* Exercise aim: All that should come back is the lines of the data below from the one containing "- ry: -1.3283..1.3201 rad" to the one containing "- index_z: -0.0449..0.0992", inclusive, exactly as they stand.

* Collected data:
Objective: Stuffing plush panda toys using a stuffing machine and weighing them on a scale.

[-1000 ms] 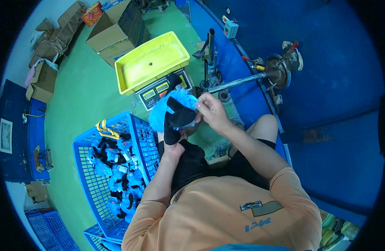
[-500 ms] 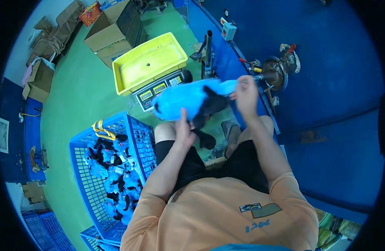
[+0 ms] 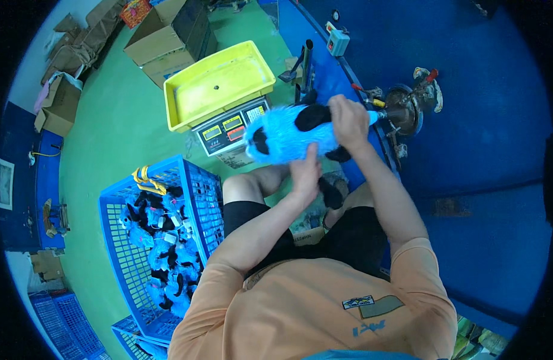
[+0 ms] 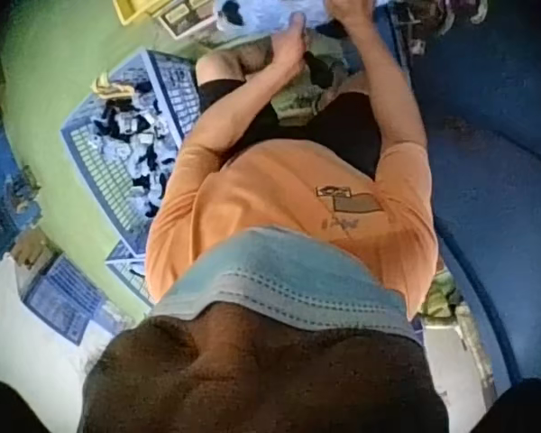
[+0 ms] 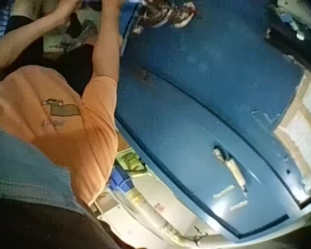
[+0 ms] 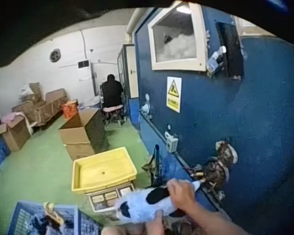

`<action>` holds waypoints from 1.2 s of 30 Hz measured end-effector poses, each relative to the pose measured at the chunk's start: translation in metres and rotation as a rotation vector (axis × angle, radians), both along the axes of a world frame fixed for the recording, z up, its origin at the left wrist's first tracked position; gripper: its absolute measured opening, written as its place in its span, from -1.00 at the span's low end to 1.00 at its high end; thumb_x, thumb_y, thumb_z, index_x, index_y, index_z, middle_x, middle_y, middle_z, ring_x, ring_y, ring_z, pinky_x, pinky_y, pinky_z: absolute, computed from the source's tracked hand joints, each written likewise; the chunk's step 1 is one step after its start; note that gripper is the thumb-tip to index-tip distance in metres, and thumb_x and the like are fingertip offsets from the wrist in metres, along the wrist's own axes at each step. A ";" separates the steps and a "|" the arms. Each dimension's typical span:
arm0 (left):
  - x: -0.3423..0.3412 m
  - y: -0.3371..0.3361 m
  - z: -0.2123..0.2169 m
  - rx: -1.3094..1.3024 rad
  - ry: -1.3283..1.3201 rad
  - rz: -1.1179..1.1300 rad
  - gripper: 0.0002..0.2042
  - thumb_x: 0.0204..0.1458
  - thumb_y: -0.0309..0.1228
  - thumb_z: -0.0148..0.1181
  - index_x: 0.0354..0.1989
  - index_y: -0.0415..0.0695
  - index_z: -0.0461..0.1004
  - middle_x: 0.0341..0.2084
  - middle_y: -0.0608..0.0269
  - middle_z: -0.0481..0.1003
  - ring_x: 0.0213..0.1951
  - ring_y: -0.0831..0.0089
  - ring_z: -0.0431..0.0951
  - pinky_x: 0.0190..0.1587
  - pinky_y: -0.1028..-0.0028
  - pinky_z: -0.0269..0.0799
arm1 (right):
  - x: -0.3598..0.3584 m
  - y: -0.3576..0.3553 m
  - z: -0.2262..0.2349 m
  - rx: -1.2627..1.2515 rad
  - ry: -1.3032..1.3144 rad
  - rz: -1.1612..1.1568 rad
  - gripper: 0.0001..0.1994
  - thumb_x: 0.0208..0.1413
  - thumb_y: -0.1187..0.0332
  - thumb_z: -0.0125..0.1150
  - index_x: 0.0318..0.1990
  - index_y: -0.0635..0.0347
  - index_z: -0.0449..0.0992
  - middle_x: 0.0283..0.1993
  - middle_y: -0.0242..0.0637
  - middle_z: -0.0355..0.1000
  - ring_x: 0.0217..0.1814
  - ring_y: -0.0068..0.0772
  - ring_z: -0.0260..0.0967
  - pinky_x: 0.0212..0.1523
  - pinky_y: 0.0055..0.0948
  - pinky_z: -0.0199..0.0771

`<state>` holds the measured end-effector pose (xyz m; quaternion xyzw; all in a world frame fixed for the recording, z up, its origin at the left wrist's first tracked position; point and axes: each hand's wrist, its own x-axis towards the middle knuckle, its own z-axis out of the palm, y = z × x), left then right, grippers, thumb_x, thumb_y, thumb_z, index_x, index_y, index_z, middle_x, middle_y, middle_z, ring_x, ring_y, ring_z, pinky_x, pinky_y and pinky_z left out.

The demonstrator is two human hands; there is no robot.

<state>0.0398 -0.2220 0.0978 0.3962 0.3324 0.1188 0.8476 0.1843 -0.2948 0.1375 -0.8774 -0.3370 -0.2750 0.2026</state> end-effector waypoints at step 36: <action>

* Exercise response:
  - ry: -1.3283..1.3201 rad
  - rz: -1.1179..1.1300 rad
  - gripper: 0.0002..0.2042
  - thumb_x: 0.0204..0.1458
  - thumb_y: -0.0309..0.1228
  - thumb_z: -0.0148..0.1181
  - index_x: 0.0354..0.1989
  - index_y: -0.0415..0.0695
  - index_z: -0.0461..0.1004
  - middle_x: 0.0341..0.2084
  - middle_y: -0.0608..0.0269
  - middle_z: -0.0481..0.1003
  - ring_x: 0.0213..0.1951
  - ring_y: -0.0831..0.0089
  - ring_z: -0.0431..0.0951
  - pinky_x: 0.0190..0.1587
  - pinky_y: -0.1028..-0.0028
  - pinky_z: -0.0269..0.0799
arm1 (right):
  - x: -0.3598..0.3584 m
  - y: -0.3576..0.3553 m
  - z: -0.2262..0.2349 m
  - rx: -1.2627..1.2515 rad
  - ry: -1.3032..1.3144 rad
  - rz: -1.1612..1.1568 rad
  - gripper: 0.0001..0.1994
  - thumb_x: 0.0208..0.1413
  - thumb_y: -0.1187..0.0332
  - thumb_z: -0.0125..0.1150
  - index_x: 0.0318..0.1990
  - index_y: -0.0635..0.0347
  - index_z: -0.0449..0.0992

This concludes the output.